▶ [Source data]
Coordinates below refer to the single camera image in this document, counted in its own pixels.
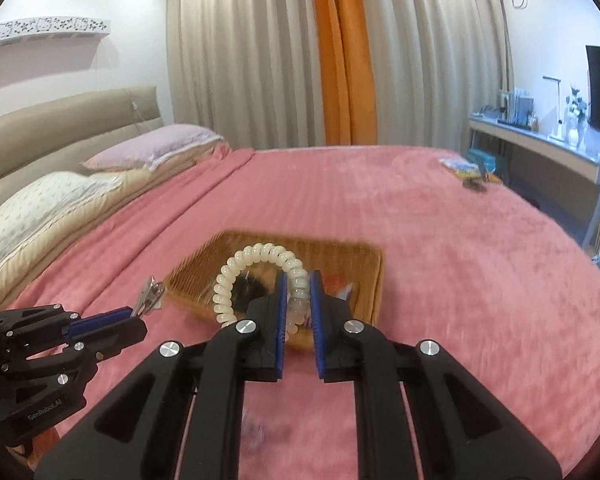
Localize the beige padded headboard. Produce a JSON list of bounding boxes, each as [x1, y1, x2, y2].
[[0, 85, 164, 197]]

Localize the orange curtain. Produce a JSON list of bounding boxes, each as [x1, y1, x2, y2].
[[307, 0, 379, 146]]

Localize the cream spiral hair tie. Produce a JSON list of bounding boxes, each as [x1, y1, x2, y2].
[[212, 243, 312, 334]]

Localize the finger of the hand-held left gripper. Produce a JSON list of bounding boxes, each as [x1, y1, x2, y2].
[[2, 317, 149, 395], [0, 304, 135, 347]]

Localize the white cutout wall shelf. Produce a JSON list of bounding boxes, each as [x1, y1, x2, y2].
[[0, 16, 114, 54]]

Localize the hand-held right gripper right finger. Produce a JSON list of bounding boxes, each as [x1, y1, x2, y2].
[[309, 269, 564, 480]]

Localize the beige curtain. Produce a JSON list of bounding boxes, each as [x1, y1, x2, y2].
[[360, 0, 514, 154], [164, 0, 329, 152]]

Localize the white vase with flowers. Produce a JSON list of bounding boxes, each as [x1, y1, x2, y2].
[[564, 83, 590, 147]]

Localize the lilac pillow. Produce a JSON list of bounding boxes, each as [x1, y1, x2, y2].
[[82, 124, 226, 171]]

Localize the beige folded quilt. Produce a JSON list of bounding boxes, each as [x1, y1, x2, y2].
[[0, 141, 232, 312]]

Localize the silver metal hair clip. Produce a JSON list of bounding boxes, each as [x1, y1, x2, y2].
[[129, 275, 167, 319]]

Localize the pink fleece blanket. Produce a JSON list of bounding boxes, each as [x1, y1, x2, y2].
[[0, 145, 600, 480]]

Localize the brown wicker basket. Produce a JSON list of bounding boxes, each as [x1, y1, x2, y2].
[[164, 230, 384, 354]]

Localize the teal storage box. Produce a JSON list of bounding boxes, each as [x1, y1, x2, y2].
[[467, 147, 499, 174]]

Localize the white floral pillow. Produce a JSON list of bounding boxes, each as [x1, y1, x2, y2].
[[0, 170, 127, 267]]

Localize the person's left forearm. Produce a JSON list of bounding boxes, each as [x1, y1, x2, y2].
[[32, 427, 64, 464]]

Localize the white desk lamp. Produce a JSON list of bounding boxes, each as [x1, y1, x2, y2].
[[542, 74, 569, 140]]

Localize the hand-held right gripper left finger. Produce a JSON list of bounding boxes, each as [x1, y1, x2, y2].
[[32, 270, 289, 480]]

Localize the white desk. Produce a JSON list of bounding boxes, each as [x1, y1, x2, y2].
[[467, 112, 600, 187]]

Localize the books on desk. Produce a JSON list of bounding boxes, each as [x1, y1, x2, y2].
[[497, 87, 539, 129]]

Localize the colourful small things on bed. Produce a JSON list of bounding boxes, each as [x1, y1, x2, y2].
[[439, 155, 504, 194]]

...

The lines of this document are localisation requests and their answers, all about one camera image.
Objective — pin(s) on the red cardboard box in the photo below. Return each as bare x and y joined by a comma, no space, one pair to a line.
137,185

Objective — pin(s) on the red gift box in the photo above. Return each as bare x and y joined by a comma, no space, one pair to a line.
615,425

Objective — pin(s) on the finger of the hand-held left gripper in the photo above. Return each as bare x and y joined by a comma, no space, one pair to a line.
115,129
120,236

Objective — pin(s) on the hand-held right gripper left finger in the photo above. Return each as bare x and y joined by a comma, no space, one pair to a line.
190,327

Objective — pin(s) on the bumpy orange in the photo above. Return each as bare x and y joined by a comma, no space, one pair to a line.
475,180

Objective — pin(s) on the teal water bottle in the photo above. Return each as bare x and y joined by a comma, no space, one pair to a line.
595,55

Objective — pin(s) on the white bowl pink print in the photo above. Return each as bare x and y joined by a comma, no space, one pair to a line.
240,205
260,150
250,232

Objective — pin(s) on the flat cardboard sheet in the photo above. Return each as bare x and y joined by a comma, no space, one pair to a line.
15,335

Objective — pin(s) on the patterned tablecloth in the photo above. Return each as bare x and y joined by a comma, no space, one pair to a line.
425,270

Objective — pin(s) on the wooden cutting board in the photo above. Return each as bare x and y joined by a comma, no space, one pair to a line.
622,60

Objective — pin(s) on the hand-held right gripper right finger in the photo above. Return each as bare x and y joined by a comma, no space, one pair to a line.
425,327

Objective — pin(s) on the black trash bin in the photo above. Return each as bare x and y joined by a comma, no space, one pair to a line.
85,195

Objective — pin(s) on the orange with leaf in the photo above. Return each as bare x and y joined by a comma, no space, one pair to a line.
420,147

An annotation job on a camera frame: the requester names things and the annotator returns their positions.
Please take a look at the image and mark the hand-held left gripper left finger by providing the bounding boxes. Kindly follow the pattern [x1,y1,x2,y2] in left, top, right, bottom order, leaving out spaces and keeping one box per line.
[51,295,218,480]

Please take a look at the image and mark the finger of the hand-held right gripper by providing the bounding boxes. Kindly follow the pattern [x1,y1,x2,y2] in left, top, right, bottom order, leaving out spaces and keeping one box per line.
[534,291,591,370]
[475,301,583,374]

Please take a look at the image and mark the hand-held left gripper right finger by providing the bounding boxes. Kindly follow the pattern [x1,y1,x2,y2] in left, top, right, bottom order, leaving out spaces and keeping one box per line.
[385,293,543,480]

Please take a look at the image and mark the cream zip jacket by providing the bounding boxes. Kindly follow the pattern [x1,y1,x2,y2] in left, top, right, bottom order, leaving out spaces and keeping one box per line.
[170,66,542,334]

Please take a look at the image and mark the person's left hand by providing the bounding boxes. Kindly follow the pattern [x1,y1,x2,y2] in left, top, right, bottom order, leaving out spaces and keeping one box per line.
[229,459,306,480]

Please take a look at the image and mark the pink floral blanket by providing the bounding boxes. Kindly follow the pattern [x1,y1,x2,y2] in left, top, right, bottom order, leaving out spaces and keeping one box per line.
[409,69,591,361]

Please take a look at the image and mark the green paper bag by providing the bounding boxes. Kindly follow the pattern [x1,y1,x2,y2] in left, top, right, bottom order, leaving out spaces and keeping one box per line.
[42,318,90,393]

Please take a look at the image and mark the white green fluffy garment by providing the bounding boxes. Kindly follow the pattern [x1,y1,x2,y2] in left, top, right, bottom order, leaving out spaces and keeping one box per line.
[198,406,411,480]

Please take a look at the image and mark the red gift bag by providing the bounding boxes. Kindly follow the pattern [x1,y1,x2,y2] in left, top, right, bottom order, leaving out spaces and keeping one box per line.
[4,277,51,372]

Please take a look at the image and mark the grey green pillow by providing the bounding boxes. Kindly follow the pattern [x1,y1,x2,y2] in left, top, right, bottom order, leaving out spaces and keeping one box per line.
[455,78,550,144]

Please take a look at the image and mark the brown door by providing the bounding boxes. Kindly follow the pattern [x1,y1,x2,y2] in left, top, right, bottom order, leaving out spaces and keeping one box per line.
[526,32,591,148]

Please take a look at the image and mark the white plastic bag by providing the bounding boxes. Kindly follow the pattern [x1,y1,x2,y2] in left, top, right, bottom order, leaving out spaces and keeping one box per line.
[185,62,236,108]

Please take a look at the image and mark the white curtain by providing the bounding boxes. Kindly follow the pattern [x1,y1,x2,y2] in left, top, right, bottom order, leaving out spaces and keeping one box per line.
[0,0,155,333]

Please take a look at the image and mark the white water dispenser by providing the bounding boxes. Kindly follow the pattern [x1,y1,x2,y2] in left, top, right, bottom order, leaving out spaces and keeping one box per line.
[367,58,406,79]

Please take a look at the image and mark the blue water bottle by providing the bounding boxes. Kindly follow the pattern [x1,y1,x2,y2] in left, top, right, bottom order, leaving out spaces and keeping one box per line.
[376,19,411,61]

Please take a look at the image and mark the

...

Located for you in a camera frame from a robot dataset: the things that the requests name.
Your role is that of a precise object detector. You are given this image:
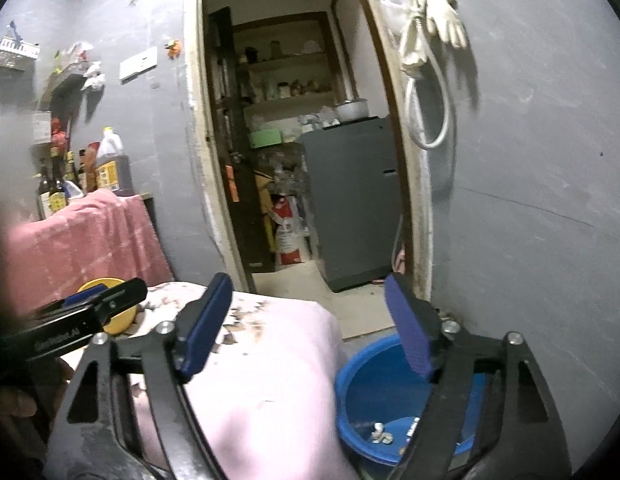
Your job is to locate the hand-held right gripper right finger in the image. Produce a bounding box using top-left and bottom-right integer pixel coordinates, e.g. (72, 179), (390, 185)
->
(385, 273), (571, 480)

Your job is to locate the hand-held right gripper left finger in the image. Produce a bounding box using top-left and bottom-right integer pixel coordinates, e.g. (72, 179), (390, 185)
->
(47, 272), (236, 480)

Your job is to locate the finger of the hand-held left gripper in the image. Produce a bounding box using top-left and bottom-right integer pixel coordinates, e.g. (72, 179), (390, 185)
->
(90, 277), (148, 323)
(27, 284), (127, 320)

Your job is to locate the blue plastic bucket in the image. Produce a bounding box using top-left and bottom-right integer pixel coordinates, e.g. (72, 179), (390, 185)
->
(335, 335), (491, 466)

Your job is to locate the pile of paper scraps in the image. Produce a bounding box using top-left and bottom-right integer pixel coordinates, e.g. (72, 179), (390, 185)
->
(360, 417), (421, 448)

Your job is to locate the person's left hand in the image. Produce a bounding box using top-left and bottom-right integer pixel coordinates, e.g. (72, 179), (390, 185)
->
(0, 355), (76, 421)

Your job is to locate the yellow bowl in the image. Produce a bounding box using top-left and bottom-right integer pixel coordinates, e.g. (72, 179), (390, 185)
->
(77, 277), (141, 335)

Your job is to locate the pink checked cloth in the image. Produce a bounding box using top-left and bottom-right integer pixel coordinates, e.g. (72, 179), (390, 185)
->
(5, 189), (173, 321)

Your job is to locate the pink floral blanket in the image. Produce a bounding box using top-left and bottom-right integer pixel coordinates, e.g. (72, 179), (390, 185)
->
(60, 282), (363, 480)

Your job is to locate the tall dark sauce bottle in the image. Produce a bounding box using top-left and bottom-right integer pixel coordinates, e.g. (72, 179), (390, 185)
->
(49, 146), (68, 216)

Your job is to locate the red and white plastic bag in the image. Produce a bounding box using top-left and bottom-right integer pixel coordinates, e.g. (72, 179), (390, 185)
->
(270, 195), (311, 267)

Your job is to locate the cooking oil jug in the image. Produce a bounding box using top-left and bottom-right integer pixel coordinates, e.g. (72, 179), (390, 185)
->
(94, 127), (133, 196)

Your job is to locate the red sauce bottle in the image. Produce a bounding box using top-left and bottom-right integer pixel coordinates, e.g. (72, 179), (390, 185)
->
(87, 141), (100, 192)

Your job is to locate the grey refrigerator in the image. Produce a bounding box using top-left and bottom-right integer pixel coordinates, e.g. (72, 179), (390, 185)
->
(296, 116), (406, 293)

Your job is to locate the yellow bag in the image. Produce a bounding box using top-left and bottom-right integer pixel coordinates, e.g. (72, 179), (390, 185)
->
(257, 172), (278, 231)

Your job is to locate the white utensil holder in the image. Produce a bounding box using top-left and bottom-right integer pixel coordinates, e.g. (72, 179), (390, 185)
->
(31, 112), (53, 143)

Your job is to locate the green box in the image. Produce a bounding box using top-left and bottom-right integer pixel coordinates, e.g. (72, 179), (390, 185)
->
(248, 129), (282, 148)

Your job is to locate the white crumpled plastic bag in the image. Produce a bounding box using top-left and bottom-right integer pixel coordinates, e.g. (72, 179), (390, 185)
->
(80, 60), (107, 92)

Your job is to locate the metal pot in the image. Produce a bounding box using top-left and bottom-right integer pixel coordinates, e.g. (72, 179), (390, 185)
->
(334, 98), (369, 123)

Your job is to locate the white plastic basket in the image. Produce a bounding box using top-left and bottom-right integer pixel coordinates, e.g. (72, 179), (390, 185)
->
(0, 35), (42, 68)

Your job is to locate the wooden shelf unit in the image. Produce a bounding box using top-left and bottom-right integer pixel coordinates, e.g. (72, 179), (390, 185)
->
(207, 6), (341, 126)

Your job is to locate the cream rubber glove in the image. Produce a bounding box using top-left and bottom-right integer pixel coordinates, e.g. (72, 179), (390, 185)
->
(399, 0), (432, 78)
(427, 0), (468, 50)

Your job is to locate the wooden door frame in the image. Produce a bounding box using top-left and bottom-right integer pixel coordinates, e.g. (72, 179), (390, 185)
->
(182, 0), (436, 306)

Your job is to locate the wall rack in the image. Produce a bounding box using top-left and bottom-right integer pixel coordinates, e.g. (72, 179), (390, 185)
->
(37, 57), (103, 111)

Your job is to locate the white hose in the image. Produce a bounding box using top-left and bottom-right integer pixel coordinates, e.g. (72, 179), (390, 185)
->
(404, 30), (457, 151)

▶ [Exercise description] Whenever a line of the records holds the string "document", pick it out and copy it.

▶ [Written answer]
Coordinates below refer to the single camera image in this document, counted in its own pixels.
The lines of this document are localisation requests and their answers, all about one camera image.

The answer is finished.